Under his leadership, His Majesty tries to continue his uncle and father’s struggles to rule and to develop the country.
By declaring the Malay Islamic Monarchy (MIB) as the state philosophy, he successfully rules his administration by uniting the people and revitalising the Sultanate as a peaceful, prosperous and respectful country as his commitment.

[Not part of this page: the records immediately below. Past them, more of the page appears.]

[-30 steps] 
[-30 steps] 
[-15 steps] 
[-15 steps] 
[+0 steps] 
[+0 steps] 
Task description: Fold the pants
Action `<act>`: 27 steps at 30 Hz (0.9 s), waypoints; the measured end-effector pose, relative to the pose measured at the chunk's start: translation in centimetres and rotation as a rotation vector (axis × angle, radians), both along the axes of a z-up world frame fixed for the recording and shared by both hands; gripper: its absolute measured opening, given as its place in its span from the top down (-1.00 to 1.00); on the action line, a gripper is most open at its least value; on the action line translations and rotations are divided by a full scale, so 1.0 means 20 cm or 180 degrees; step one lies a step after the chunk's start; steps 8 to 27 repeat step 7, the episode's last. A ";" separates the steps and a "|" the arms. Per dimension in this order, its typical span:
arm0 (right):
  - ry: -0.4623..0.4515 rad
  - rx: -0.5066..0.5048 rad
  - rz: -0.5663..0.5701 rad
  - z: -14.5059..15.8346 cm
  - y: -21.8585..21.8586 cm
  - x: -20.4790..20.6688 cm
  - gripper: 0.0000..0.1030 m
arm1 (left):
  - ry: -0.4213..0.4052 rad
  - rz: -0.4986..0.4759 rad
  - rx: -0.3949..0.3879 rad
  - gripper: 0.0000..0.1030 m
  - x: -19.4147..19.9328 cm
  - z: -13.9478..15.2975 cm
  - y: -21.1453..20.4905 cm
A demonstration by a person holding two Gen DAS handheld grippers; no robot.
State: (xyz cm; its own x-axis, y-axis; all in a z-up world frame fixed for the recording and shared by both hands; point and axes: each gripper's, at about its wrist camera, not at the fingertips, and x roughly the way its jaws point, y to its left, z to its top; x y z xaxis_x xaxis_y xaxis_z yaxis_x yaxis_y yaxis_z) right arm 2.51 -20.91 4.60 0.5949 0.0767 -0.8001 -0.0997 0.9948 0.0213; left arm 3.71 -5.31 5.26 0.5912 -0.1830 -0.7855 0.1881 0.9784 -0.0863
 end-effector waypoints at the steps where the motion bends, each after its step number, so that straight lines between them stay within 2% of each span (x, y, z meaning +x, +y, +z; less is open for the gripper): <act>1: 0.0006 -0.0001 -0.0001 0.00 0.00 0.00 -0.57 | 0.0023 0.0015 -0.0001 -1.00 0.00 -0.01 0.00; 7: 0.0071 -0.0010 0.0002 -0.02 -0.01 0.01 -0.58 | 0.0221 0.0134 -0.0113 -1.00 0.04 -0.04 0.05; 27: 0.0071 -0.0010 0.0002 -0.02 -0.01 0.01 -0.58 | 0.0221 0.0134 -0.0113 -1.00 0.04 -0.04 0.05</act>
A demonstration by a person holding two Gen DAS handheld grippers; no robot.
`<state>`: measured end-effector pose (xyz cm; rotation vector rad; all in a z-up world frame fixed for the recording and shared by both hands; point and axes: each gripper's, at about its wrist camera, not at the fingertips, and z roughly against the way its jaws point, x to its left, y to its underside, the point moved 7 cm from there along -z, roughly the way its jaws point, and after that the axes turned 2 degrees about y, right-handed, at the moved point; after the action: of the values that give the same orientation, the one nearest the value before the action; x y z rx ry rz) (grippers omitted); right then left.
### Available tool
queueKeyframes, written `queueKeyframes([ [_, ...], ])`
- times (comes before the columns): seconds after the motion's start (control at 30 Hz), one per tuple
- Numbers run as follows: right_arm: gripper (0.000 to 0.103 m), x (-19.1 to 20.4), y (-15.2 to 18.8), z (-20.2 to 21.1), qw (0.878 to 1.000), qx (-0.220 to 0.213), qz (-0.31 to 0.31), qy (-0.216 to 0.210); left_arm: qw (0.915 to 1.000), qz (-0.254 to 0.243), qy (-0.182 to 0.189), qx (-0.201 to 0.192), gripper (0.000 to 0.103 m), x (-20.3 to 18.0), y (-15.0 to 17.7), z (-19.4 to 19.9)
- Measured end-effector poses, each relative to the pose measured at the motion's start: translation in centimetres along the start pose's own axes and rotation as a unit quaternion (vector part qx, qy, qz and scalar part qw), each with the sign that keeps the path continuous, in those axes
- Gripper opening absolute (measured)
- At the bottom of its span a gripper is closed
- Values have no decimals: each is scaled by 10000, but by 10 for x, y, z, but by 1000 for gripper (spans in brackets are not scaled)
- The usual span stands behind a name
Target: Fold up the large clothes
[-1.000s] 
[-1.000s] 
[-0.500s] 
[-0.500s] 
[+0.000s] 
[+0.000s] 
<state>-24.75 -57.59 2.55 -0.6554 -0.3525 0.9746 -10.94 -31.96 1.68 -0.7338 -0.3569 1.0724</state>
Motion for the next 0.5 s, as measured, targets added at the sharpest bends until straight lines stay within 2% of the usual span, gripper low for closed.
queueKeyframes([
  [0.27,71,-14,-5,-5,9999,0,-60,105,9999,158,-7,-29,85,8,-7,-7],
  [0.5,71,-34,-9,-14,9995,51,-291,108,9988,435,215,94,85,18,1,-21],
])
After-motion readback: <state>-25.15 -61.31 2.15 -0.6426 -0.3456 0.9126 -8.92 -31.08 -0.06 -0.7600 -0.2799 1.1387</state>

During His Majesty’s ascension to the throne on October 5, 1967: “I will do my best to carry out the policies of my father and will always protect the peace and tranquility and the endeavour to maintain the prosperity and the good name of Brunei.”
In his proclamation of independence’s on January 1, 1984, His Majesty emphasised that “Negara Brunei Darussalam with Allah God the Most Holy and the Most High’s permission and abundant grant is forever to remain a democratic, sovereign, and independent State of Malay Islamic Monarchy based on the Islamic teachings according to Ahli Sunnah Waljama’ah and also based on justice, trust, and freedom, as well as Allah’s guidance and blessings.”
After the proclamation, however, fierce criticisms came from both abroad and local parties, showing their pessimism and disbelief in the ability and practicality of the MIB philosophy as the basis of the Sultanate’s administration.
One of the MIB elements, Islam, is the faith which highly respects plurality, while the others, Malay and Monarchy, are to preserve the existence of Malay culture and people as well as the Sultanate continuity respectively.
Although the MIB was legally declared in 1984 by His Majesty, actually it has been existing as the supporter of the nation, religion, and state since 600 years ago when Awang Alak Betatar established the Islamic Malay sultanate and changed his name to Sultan Muhammad Shah.
In his Golden Jubilee Anniversary’s titah, 5 October 1992, His Majesty underscored that the existing philosophy and system “is strong and even successfully brings benevolence for the people and state and creating well-being and superiority for Negara Brunei Darussalam”.
The biography is interesting because the writer used socio-historical approaches, making the readers, especially Brunei’s younger generation to understand more of socio-political conditions faced by His Majesty in respective situation.
The writer’s description about the 1962 rebellion is apparently too long and over-lapping at least in the two chapters.
Besides that there are no any index and biodata of the writer at the end of the book to assist those who have interest in His Majesty’s biography and Brunei history, including students, journalists, and researchers, in conducting further research.